On the other side of the Atlantic, in the United States, pocket editions have been available since the 1940s. With this frenzy linked to access to consumption and leisure, publishers consider adventure novels as something to sell. So we apply the recipes that work: screaming colours, close-up portraits, pulpy women and virile men, as on cinema posters and advertising.
The covers are then all more or less similar, as Massin notes when he creates Folio 20 years later. "In the United States, (...) each publisher had a paperback book, it was the one who would shout the loudest and, even within each series, the authors would quote each other; the titles were overbidding and the images were so colourful and so full of meaning that one would end up seeing nothing at all".

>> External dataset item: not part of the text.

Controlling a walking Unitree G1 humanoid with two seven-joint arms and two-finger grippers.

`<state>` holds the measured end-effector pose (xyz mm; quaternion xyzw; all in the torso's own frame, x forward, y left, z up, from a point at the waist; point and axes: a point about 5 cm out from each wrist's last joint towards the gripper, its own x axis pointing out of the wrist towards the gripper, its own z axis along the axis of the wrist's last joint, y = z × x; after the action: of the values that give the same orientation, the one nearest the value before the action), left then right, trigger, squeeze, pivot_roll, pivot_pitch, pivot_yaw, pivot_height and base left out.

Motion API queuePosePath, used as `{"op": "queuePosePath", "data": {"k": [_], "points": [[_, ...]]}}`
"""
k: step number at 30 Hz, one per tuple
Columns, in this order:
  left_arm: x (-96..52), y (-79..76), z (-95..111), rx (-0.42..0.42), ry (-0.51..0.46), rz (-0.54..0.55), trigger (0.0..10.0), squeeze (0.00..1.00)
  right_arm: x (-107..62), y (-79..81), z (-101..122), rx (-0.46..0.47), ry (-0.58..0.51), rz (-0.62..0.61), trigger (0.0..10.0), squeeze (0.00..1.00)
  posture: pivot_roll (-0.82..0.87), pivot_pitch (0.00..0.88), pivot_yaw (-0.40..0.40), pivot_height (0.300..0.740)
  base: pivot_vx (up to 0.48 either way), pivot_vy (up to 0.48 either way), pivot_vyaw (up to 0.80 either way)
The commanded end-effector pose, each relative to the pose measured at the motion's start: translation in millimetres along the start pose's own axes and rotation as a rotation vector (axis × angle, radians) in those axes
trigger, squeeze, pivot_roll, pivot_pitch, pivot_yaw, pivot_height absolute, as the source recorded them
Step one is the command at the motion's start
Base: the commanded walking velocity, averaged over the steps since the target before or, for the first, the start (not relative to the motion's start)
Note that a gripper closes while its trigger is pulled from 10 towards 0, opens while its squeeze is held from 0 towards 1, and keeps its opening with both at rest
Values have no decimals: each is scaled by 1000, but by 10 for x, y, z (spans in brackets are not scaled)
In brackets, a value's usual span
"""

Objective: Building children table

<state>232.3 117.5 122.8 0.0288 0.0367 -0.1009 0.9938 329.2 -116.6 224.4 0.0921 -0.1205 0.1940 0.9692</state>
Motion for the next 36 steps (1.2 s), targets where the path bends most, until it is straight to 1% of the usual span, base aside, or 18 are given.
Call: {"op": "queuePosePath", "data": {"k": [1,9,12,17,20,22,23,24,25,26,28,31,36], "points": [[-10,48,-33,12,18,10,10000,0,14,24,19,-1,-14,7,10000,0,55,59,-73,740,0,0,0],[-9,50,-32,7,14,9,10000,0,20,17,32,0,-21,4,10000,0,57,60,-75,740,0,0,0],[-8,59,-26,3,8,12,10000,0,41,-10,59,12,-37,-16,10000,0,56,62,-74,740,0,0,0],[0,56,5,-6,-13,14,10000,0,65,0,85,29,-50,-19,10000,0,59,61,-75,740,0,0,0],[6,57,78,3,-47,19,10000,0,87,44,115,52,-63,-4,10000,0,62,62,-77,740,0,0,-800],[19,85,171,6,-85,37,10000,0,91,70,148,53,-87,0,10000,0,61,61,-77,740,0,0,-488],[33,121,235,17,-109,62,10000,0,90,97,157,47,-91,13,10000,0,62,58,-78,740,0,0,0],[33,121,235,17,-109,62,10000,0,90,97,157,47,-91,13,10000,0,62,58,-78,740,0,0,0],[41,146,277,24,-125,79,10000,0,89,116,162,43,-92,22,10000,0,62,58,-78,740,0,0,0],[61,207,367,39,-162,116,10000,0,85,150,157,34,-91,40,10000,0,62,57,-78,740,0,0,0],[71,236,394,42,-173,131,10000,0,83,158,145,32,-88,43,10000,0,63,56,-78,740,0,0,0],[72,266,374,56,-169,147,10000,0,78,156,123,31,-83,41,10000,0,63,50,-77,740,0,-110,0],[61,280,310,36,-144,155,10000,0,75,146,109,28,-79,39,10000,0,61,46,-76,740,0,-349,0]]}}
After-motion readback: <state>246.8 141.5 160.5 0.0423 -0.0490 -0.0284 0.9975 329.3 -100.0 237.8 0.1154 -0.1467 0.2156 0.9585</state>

Snakes, half-naked women, murder and violence populate the covers of the american paperbacks of the fifties. It's too grumpy. The good people fear that the mores will be disturbed and that this will disturb the virtue of the people.
All the more so as the new position of women in society feeds a fantasy that appears on the covers.
On this series of american paperback covers from the 1950s, can you guess if the woman is:
A/ fatale,
B/ submitted
C/ vulnerable?
Come on, we'll give you a hand.
You want some more? Check over here.
Fortunately, women are sometimes neither fatal, submissive nor vulnerable, as in this example:
Ha no, in time for me, on this only counter-example found the woman is "tomboy", therefore to be classified in the category of men. Damn it doesn't count.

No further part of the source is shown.